Let's parse the first page of the amazon's bestseller books using the `select_page()` function.

In [17]:
doc = select_page(1)

In [18]:
doc.find('title')

<title>Amazon.in Bestsellers: The most popular items in Books</title>

We have the title of the first web page.

We'll use the `.text` method to remove the tags on both ends and get the text only.

In [19]:
doc.find('title').text

'Amazon.in Bestsellers: The most popular items in Books'

We can now use `select_page()` function to download either the first or the second web page of bestseller books and parse it using beautiful soup.

## Extract books title, author name, star rating, total ratings, price and URLs from web page

The `doc` object have several properties and methods for extracting information from the HTML document.
We'll use some of the properties and methods to extract the required information. 

### Book Title

The title of the book can be used to identify the work, to put it in context, to convey a minimal summary of its contents, and to pique the reader's curiosity.
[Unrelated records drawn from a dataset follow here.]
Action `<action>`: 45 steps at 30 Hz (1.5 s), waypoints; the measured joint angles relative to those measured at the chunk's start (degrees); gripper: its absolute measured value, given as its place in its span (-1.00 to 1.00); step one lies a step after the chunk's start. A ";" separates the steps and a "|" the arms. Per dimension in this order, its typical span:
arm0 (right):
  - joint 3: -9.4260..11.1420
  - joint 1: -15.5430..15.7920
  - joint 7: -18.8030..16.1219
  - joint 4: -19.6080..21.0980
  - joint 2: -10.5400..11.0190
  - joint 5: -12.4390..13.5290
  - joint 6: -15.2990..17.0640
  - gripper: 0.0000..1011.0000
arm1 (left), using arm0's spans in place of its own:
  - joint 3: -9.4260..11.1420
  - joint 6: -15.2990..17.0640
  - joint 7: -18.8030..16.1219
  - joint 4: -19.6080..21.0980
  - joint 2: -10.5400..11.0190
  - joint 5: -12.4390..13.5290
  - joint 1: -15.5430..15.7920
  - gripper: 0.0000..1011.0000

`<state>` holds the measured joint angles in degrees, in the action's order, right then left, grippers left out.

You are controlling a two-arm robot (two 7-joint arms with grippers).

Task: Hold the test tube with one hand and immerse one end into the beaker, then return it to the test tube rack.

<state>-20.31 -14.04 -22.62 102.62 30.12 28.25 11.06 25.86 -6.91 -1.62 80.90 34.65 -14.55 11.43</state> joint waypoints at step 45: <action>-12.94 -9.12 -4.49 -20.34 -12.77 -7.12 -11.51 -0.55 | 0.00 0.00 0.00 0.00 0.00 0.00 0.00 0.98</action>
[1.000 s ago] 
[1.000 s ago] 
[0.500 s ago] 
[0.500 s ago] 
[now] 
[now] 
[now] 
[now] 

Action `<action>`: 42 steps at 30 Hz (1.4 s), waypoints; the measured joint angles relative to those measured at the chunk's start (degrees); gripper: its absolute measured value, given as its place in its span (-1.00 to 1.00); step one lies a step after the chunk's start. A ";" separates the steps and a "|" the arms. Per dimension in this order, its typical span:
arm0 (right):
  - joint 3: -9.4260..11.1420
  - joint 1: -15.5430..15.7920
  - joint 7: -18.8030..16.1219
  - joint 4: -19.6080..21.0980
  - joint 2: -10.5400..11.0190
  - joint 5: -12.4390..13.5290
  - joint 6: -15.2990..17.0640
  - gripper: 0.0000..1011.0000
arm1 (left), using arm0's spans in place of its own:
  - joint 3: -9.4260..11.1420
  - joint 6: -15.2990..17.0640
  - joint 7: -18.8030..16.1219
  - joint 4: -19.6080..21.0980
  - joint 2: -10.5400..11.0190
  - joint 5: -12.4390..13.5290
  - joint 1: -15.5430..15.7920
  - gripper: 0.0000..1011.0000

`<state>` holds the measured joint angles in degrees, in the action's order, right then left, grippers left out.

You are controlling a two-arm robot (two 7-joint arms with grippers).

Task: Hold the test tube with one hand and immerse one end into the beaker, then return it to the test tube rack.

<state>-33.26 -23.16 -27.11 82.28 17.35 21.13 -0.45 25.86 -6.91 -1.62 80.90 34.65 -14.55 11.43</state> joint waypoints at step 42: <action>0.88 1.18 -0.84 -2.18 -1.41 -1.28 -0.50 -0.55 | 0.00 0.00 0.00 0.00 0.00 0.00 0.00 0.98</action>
Hence, we'll first create a function to get the title of all the books on the web page. 

We'll use `doc` as an argument to parse the book title.

In [20]:
def get_books_title(doc):
    # Get all the 'div' tags from the doc using 'find_all' method and 'class' attribute
    div_tags = doc.find_all('div', class_='a-column a-span12 a-text-center _cDEzb_grid-column_2hIsc')
    books_title = []
    # Create a loop to generate a list of 'titles' for all books
    for i in range(len(div_tags)):
        # Using find_all method for 'span' tag to get the title
        books_title.append(div_tags[i].find_all('span')[1].text)
    # Returns the list of titles for all books
    return books_title

Now, we have created the function to get the book titles.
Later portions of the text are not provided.